■ Task details ■
Each line below that holds the word "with" counts once; state the total number of such lines and nothing else.

[Data segment — start]

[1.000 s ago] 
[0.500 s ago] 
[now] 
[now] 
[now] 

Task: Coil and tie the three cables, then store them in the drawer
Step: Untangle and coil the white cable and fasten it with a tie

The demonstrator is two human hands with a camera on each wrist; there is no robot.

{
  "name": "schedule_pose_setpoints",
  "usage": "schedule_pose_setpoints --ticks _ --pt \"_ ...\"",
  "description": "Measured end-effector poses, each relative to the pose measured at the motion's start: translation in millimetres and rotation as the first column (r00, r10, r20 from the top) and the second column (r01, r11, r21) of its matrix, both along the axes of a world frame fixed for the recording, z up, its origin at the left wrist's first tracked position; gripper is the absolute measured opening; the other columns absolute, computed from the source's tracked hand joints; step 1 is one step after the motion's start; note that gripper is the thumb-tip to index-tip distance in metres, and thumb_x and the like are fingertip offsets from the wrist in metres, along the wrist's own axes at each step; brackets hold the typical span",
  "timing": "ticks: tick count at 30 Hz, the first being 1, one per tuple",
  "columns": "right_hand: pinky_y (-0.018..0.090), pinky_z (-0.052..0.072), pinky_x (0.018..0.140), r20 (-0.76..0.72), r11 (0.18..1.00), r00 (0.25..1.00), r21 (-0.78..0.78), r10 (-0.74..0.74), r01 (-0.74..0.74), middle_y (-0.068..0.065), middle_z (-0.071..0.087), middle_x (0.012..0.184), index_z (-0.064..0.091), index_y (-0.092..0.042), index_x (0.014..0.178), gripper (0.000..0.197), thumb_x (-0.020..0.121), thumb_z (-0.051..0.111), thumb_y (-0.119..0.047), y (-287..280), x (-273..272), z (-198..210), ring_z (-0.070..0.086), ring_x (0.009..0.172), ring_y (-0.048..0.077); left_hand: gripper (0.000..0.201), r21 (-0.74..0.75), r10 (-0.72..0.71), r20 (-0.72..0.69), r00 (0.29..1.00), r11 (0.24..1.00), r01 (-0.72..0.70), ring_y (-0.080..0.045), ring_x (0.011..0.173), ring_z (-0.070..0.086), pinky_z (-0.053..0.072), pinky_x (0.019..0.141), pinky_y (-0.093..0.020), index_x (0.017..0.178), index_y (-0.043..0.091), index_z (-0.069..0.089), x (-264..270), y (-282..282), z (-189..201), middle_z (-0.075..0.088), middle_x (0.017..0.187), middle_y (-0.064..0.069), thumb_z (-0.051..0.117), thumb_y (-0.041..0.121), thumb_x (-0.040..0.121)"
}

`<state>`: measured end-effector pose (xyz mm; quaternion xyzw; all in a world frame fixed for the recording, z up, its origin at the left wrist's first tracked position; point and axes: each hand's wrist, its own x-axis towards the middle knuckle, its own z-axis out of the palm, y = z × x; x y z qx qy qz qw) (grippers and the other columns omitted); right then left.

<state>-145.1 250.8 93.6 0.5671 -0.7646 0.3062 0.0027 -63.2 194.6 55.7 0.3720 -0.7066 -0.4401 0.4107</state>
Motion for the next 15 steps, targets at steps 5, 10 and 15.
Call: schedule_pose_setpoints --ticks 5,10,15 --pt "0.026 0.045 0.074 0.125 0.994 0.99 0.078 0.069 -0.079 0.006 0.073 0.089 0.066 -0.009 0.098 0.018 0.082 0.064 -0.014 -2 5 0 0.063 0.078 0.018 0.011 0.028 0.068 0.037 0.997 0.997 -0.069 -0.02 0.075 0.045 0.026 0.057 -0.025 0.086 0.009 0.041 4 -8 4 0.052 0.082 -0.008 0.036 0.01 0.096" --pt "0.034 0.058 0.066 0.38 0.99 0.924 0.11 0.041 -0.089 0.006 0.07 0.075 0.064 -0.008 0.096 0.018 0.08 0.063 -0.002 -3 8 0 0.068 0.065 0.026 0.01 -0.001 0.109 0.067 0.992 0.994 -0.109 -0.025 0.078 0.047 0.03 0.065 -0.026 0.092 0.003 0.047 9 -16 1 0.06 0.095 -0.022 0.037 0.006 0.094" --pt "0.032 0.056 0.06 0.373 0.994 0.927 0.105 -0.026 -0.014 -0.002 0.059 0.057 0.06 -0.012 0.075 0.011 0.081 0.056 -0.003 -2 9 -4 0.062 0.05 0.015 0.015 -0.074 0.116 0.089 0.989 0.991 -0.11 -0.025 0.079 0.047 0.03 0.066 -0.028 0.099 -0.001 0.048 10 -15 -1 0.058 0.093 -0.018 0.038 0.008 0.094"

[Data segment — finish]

■ Written reply ■
2